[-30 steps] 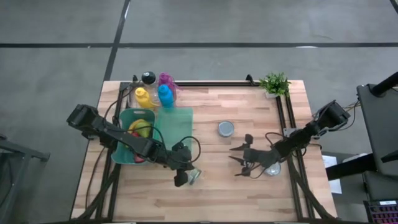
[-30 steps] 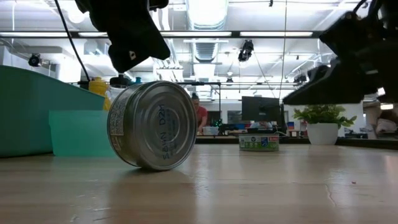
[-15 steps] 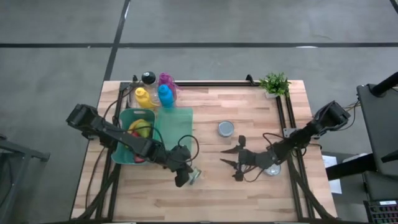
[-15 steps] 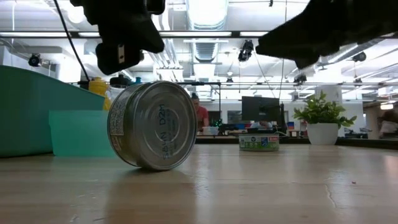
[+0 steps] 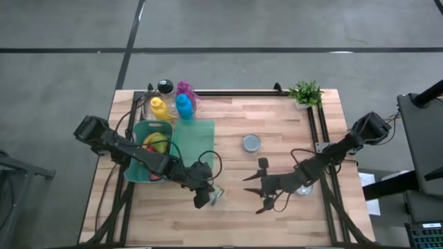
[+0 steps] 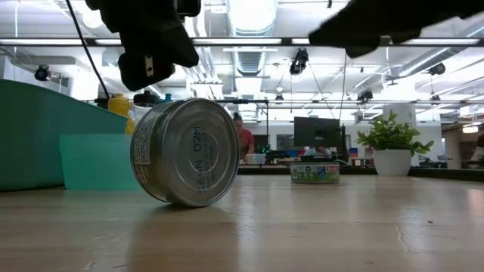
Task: Pick & Place Food Item
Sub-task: Put the bottom green tuna can into the light green bin
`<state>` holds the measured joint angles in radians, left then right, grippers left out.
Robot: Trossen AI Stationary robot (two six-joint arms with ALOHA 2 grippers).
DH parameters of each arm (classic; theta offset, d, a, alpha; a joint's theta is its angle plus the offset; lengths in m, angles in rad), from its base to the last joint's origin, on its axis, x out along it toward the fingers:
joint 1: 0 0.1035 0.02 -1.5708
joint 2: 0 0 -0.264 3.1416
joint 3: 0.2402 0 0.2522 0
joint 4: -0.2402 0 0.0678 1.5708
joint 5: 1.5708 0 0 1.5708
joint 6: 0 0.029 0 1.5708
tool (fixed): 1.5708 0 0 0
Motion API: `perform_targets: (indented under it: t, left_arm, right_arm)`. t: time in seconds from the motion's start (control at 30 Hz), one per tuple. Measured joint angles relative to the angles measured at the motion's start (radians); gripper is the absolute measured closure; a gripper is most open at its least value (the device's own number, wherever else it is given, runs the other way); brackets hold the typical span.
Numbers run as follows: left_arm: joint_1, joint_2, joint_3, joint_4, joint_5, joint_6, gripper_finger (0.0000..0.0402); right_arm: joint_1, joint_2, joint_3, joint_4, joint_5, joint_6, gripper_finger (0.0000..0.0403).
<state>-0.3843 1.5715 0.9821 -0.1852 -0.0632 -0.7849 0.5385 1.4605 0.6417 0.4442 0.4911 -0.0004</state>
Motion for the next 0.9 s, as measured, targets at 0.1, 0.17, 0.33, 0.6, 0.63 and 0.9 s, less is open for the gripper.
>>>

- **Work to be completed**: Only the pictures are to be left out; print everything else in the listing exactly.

- **Answer to this task**:
[-30 steps] 
[-30 steps] 
[-15 steps] 
[-15 steps] 
[+0 steps] 
[+0 steps] 
Task: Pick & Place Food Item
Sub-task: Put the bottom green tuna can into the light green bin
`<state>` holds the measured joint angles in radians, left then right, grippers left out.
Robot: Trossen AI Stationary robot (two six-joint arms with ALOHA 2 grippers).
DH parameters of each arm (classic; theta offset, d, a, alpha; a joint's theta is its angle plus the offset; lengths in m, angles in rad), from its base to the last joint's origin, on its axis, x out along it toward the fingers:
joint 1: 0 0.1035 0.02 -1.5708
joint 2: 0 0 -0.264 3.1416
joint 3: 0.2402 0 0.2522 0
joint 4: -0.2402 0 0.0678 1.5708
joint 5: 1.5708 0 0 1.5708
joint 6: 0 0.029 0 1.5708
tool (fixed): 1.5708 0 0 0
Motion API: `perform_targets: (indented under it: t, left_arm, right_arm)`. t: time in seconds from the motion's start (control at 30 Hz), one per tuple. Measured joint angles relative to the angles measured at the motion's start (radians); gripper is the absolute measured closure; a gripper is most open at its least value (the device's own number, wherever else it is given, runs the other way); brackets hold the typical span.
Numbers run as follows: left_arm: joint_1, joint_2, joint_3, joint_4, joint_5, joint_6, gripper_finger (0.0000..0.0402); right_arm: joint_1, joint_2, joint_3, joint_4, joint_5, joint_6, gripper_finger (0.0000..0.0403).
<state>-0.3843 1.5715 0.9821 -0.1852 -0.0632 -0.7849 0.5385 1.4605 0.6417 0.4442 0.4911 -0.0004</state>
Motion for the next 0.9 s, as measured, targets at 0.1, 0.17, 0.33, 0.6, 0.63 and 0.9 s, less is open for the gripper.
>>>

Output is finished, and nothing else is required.